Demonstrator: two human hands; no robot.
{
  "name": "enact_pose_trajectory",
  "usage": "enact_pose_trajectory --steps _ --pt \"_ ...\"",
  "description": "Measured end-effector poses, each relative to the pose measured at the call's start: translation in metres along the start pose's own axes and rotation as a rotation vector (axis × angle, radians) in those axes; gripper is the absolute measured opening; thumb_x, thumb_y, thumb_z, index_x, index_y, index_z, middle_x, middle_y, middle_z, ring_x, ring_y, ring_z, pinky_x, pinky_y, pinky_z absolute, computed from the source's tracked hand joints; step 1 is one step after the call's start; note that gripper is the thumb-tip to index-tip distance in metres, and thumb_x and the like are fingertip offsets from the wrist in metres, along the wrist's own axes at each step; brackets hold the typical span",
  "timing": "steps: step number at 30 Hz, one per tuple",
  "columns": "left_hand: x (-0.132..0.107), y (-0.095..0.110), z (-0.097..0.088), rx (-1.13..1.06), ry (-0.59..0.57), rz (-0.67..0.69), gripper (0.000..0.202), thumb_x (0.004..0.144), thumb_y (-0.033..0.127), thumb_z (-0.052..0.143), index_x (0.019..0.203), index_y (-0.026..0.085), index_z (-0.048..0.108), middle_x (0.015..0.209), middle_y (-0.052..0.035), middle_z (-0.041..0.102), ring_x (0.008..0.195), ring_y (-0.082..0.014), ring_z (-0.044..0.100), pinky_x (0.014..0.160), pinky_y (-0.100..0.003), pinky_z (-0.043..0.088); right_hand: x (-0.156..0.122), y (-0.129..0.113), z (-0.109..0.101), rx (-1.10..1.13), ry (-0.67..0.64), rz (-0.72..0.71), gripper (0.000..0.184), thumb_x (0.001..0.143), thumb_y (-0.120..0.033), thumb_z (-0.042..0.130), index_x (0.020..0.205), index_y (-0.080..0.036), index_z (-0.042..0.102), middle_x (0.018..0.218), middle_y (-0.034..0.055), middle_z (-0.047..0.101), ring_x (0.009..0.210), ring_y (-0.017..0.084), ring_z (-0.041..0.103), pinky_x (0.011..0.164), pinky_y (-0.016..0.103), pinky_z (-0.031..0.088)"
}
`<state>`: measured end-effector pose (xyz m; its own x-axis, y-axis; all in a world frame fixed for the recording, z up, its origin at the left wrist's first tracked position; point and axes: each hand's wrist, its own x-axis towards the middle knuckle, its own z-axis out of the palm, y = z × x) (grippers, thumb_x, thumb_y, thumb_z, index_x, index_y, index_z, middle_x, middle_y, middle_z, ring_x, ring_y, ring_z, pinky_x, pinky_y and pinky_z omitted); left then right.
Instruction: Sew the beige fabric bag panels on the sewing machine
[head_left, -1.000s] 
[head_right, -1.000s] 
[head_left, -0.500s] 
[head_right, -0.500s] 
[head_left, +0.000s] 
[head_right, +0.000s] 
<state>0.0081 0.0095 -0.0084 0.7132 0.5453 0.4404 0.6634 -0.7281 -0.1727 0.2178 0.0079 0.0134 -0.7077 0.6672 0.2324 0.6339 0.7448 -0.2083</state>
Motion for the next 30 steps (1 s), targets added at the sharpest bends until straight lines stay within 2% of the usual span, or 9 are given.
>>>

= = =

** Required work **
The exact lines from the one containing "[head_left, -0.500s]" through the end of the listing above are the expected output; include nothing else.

** Solved problem **
[head_left, -0.500s] 
[head_right, -0.500s] 
[head_left, +0.000s] 
[head_right, +0.000s] 
<state>0.0081 0.0095 -0.0084 0.7132 0.5453 0.4404 0.6634 -0.7281 -0.1727 0.2178 0.0079 0.0134 -0.7077 0.6672 0.2324 0.6339 0.7448 -0.2083</state>
Motion for the next 30 steps (1 s), targets added at the sharpest bends until straight lines stay within 2% of the usual span, or 9 are given.
>>>

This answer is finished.